(To do) Out of the listing below, copy every line that carries the string "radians".

(Source data)
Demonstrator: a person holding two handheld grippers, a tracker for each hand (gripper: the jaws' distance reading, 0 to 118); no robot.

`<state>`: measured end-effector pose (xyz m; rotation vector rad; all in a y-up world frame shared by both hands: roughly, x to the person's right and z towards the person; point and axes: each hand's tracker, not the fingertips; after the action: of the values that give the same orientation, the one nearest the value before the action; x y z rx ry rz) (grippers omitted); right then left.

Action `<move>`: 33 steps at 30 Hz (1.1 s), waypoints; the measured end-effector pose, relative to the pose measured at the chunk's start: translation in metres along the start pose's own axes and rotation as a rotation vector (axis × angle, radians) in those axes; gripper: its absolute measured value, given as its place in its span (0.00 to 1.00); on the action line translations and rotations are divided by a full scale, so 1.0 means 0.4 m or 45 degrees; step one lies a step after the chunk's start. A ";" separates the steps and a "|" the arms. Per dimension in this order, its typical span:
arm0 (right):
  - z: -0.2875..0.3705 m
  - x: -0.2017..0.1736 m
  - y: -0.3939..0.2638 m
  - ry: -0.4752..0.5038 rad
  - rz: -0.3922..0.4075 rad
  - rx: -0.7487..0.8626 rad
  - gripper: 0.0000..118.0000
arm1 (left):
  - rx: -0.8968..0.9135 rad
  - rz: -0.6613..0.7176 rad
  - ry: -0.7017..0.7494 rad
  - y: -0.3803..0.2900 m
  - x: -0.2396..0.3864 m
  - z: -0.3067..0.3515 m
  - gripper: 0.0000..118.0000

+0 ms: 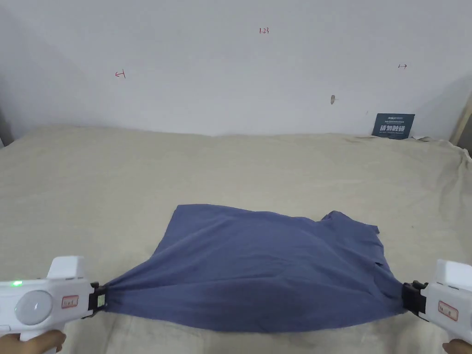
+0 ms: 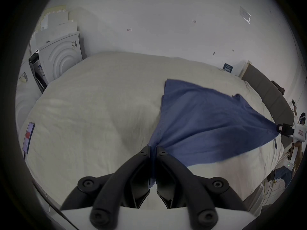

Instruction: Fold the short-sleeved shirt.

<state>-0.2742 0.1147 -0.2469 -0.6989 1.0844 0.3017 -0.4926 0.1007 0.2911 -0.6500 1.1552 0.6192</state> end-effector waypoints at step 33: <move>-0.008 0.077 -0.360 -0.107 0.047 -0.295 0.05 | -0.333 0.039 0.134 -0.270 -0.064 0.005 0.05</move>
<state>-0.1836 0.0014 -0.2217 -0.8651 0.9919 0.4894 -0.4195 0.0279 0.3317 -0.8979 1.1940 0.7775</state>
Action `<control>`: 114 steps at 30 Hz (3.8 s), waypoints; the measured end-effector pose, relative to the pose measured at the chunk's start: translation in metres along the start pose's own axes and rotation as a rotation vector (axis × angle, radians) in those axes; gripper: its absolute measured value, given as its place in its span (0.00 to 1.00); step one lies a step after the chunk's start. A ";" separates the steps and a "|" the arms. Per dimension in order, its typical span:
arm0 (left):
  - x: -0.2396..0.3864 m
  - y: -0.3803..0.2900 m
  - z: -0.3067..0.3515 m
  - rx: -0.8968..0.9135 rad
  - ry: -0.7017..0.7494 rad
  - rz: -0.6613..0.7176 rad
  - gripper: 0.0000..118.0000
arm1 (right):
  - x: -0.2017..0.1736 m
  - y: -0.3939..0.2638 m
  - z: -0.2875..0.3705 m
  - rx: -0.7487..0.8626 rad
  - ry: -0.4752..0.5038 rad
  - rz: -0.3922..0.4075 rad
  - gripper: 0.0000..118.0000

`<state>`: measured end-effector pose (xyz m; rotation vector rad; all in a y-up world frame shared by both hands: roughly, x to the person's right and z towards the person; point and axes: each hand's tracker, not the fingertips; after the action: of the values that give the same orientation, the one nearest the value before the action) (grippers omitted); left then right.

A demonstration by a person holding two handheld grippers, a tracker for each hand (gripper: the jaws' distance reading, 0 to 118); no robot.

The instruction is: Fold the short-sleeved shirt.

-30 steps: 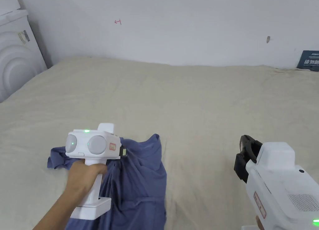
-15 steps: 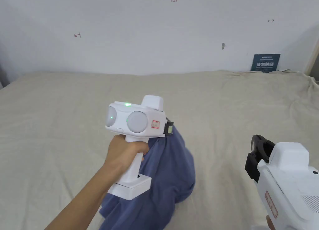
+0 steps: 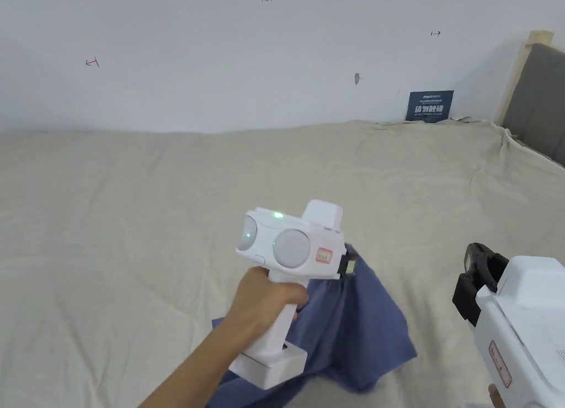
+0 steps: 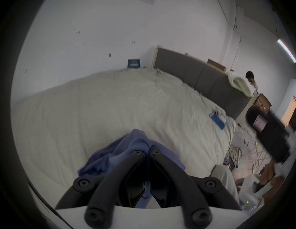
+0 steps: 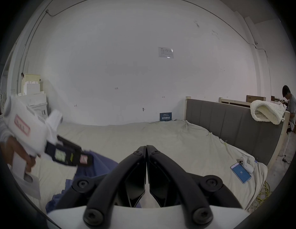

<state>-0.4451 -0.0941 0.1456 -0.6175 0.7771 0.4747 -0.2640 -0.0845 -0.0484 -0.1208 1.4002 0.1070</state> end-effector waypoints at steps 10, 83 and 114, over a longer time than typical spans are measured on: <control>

(Problem solution)
Action `<move>`: 33 steps at 30 Hz (1.1 s), waypoints; the measured end-effector pose, relative to the pose measured at the chunk's start: translation in metres along the start pose's own axes and rotation as a rotation vector (axis × angle, radians) in those axes; gripper: its absolute measured value, given as its place in its span (0.00 to 1.00); on the action line translations and rotations are divided by a full scale, so 1.0 means 0.4 m or 45 degrees; step one lies a step after the chunk's start. A ";" separates the steps and a "|" the arms. Per dimension in this order, its typical span:
Action `<control>`: 114 steps at 30 Hz (3.8 s), waypoints; the measured end-effector pose, relative to the pose measured at the chunk's start: translation in metres along the start pose's own axes and rotation as a rotation vector (axis × angle, radians) in those axes; gripper: its absolute measured value, given as its place in its span (0.00 to 1.00); step one lies a step after the chunk's start. A ";" separates the steps and a "|" the arms. Per dimension in order, its typical span:

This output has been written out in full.